Career NFL statistics
- Sacks: 50.5
- Fumble recoveries: 7
- Interceptions: 1
- Stats at Pro Football Reference

= Keith Ferguson (American football) =

American football player (born 1959)

Keith Tyrone Ferguson (born April 3, 1959) is an American former professional football player who was a defensive end the National Football League (NFL) from 1981 through 1990. He played college football for the Ohio State Buckeyes.

==Early life==

Ferguson was born in Miami, Florida. A Prep All American at Miami Edison High School, he was one of the most heavily recruited high school players to come out of Miami-Dade County in the 1970s. During his sophomore year in 1974, Ferguson played in the final Thanksgiving Day rivalry game between Edison vs. Miami High at the Orange Bowl.

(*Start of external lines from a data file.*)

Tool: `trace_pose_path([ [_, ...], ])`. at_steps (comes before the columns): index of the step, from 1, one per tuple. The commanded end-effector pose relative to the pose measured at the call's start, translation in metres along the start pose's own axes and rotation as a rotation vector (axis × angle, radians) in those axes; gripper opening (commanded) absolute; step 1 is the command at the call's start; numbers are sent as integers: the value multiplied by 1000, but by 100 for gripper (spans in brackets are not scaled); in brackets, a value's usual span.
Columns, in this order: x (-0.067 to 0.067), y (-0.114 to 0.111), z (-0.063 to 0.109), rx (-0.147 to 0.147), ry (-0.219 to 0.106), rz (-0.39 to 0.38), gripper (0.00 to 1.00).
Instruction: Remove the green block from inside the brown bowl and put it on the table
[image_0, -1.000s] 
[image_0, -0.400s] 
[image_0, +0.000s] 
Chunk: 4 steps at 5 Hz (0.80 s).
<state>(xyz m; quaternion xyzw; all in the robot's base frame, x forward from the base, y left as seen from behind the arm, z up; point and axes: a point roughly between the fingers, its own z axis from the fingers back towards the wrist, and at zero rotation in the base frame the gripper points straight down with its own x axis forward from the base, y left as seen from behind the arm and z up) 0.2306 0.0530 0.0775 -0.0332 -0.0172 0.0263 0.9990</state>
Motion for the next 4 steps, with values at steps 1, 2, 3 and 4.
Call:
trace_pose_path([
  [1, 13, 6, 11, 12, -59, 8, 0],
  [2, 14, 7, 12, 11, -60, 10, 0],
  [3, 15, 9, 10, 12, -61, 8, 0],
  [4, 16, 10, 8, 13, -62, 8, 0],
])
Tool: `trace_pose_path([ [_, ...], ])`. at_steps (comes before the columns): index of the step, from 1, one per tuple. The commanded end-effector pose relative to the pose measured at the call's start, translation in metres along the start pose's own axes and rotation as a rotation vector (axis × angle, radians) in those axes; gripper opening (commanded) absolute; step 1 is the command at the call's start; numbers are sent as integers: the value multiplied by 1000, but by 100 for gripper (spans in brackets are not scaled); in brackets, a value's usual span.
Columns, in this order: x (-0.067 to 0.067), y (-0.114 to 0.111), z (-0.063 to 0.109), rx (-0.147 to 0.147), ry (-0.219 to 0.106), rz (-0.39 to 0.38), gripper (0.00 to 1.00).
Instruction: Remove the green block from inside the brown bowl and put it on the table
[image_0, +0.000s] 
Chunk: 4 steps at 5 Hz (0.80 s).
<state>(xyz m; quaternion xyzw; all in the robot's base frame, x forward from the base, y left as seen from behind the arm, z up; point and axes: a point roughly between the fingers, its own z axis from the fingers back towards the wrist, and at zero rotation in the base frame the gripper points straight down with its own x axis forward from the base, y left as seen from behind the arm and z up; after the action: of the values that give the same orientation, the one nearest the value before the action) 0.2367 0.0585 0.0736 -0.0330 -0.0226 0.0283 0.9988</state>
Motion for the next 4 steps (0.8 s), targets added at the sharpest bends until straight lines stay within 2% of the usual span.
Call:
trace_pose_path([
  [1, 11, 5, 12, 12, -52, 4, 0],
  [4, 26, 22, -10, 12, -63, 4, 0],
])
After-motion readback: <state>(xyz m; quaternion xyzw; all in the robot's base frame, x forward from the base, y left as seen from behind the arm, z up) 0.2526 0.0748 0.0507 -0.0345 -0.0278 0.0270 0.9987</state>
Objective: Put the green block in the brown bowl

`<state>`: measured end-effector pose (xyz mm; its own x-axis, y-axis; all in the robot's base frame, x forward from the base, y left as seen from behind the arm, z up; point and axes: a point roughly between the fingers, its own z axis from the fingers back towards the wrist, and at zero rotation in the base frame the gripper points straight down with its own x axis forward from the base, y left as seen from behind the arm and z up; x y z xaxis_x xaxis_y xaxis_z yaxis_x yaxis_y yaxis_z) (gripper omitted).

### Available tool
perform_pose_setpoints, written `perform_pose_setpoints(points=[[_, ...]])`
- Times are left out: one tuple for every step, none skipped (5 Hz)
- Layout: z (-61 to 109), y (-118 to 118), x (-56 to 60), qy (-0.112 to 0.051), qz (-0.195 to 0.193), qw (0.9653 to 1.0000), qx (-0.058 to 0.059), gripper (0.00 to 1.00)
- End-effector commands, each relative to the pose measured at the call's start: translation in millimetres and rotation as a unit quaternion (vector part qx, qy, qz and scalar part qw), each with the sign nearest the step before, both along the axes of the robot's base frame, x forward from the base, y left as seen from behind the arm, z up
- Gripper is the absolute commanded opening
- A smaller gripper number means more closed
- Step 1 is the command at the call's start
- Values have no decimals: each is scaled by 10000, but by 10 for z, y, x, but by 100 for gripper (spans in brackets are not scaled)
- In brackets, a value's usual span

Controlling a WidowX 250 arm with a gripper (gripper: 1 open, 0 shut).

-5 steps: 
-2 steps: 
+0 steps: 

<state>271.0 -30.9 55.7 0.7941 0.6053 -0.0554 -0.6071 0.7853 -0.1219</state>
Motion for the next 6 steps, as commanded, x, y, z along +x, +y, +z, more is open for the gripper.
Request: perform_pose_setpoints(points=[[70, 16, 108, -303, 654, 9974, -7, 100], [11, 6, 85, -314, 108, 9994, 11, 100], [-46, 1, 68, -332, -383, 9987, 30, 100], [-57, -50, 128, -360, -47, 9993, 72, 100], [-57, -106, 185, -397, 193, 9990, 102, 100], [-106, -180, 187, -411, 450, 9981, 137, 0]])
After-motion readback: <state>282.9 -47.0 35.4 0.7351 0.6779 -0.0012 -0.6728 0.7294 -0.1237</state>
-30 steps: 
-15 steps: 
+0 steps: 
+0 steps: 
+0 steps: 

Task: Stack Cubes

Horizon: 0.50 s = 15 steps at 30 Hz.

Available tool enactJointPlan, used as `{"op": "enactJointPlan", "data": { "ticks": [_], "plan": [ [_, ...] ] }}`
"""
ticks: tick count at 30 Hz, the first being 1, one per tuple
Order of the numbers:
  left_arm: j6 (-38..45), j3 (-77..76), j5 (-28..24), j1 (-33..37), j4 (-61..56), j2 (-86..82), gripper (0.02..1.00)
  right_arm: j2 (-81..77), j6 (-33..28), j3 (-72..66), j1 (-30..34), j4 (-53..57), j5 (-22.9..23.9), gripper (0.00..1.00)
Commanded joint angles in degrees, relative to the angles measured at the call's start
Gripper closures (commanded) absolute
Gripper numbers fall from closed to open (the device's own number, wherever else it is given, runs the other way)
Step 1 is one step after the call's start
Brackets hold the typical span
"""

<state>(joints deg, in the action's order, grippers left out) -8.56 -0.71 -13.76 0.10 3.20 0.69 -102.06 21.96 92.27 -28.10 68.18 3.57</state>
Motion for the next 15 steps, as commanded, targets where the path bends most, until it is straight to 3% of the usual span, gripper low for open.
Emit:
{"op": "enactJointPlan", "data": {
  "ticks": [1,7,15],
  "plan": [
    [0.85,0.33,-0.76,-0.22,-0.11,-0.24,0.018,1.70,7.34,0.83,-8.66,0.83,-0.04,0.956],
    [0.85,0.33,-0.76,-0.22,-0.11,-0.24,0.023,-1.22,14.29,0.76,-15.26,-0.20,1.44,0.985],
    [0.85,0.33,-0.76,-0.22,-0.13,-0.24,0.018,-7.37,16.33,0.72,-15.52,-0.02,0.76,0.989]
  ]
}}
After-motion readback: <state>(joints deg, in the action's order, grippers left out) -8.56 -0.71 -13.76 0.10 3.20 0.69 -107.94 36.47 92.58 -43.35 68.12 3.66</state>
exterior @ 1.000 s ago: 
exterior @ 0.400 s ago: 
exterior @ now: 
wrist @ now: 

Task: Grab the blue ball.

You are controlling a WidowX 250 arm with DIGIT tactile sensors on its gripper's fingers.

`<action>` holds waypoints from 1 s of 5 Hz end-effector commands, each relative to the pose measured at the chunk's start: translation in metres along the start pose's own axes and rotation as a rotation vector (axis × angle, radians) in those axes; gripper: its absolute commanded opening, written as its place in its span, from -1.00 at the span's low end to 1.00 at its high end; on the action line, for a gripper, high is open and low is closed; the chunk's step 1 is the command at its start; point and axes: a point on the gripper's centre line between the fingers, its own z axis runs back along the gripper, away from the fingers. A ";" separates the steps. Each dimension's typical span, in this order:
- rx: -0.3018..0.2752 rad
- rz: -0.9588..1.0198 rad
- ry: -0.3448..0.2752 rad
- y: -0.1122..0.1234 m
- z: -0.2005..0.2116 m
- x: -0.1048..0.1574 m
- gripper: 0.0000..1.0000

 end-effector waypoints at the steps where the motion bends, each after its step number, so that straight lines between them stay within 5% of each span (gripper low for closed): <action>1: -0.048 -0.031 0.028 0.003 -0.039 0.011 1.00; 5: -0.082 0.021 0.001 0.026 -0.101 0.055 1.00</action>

Ferguson mostly played offensive line in high school.

==College career==

Ferguson accepted an athletic scholarship to attend Ohio State University in Columbus Ohio, where he went on to become a defensive lineman for coach Woody Hayes and Earle Bruce from 1977 to 1980.

==Professional career==

The San Diego Chargers selected Ferguson in the fifth round of the 1981 NFL draft. He played 10 seasons in the NFL with the Chargers and the Detroit Lions. His best season came in 1986 for the Lions, when he started 15 games, recorded 9.5 sacks, recovered one fumble, and had one interception.